* WHAT TO WORK ON: In the listing below, count the lines containing the string "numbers" and state only the number.

>>>

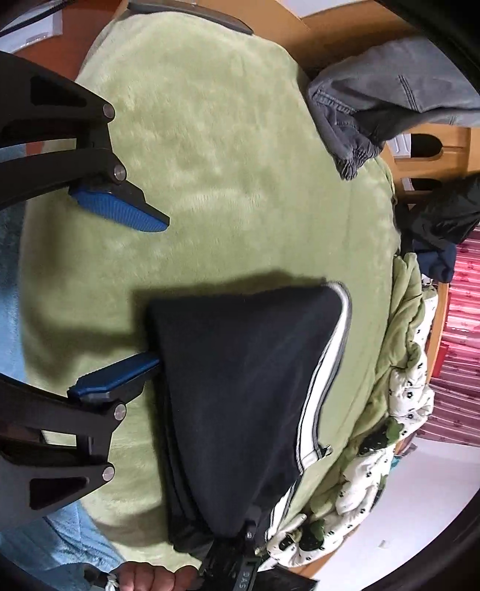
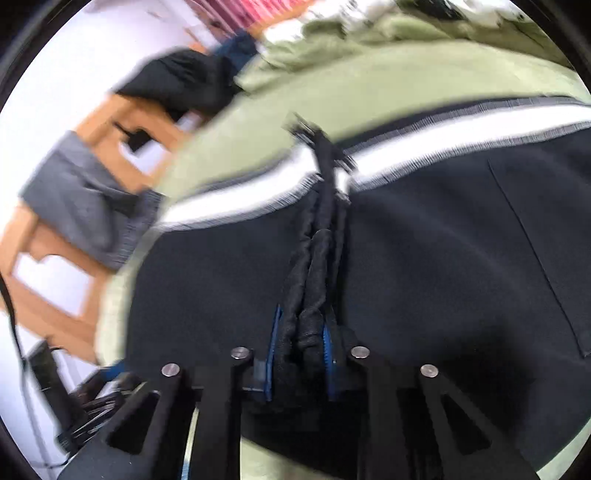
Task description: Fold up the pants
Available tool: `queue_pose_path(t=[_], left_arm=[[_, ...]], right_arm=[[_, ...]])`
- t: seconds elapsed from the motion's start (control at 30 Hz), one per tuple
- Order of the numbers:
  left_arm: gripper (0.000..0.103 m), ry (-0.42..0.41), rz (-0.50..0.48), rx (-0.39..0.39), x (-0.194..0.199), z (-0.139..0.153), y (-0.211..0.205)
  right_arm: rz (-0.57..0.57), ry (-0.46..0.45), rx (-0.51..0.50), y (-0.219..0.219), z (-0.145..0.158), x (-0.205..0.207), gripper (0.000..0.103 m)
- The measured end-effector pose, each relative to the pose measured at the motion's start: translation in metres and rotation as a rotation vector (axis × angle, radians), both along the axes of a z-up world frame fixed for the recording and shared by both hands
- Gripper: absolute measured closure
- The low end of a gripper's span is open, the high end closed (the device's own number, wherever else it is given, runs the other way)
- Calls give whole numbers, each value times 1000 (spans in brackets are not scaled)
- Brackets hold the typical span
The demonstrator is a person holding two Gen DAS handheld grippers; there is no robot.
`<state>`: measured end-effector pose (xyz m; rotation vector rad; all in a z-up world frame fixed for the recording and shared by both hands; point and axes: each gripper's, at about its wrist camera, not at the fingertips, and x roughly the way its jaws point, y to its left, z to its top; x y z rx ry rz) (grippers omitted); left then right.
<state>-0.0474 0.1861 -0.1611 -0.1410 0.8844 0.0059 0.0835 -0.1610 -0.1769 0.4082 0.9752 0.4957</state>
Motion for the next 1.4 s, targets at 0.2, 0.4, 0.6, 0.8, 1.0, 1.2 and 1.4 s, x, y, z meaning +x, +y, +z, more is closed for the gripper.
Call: queue_pose_path(t=[0.2,0.4,0.6,0.8,1.0,1.2,1.4], left_arm=[[37,-28,-6,-94,-11,6,21],[37,-54,5,-139,16,18,31],[37,-156,-151,-318,71,37,15],[37,-91,-152,-345,128,23,-1],[37,59,-45,-324,151,-9,-5],[37,22,-36,-280,143,-4,-13],[37,-154,35,-262,126,22,9]], right_arm=[[28,56,-76,-5,-24,-15,81],[98,-46,-134,-3,8,-14,60],[46,-117,-176,-1,35,42,48],[7,23,-124,5,0,113,48],[54,58,-80,7,-18,123,48],[45,79,-67,6,-20,132,57],[29,-46,-124,7,-6,118,79]])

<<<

* TASK RESULT: 2